Character Limits when Loading Wide Fixed Width Files into Hive using Serde.*

hive-logo

Serde (Serializer and Deserializer) provides the functionality to read fixed width files into Hive. It is fairly simple to use once the syntax is mastered. One simply sets the width of each field in the fixed width file and the file is split into columns of the corresponding widths. However, Serde has difficulty with very wide files, for instance 1000 columns. The reason for this can be found: https://issues.apache.org/jira/browse/HIVE-1364

Because of the previous versions of the various hive metastore databases (e.g. MySQL, Oracle) that could be used the original character limit for a Serde string was 767. This particular ticket increased the capacity to a character limit of 4,000. However, in my recent experience, this was not enough. The Serde regular expression field is truncated to 4,000 characters. (E.g. If you have column definitions that span 5,000 characters, everything after 4000 is deleted.) The solution to this problem is simple (if you have admin privileges): Update the datatypes in the hive metastore to store more than 4000 characters for the Serde regex.

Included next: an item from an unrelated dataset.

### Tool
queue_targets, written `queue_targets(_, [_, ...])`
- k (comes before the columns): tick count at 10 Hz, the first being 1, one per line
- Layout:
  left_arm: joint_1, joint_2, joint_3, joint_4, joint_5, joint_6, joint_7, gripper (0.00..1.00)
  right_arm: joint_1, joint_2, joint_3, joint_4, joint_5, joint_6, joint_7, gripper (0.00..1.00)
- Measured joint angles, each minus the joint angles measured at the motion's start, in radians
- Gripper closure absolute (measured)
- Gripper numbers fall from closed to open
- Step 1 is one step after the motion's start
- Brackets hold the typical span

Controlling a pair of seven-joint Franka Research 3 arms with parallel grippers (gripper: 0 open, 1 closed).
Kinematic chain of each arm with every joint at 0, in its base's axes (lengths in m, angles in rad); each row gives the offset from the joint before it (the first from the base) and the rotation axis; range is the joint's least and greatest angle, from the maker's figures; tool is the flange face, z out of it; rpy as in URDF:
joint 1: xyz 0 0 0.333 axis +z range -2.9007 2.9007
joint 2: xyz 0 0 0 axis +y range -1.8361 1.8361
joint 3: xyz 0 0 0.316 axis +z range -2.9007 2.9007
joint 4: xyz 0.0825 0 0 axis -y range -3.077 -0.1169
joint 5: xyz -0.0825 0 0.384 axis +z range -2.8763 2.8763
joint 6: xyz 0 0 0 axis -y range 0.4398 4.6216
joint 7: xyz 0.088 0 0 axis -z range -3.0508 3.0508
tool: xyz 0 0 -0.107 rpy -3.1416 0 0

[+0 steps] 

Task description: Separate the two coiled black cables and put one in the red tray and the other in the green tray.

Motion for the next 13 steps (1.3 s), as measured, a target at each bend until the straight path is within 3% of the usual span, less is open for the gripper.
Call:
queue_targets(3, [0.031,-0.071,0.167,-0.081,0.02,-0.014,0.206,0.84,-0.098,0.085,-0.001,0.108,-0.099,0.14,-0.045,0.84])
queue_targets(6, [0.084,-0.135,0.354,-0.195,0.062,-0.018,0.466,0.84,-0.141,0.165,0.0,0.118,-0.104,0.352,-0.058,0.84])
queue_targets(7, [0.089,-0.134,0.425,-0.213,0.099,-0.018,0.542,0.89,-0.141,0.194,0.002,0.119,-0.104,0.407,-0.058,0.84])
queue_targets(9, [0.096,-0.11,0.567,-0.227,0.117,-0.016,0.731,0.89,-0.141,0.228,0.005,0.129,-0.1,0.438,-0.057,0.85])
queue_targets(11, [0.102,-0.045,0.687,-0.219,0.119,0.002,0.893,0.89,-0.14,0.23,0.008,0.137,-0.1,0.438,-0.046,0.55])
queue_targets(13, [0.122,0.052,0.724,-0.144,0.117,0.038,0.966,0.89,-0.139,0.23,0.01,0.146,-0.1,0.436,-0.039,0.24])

Increasing the size of the datatype will not affect the metastore table, and all metastore database types have a capacity beyond 4,000. 8,000 characters of regular expressions to delimit the fixed widths files was sufficient for my use case.

*The purpose of this blog is to direct people to a method of solving a nuanced problem to which I had a degree of difficulty finding a solution. This is not meant to be a tutorial, but in my case the remedy was simple, once I figured out the problem. If you are one of a relatively small group of people who happen to run into this problem, I hope your Google Juju brought you here quickly.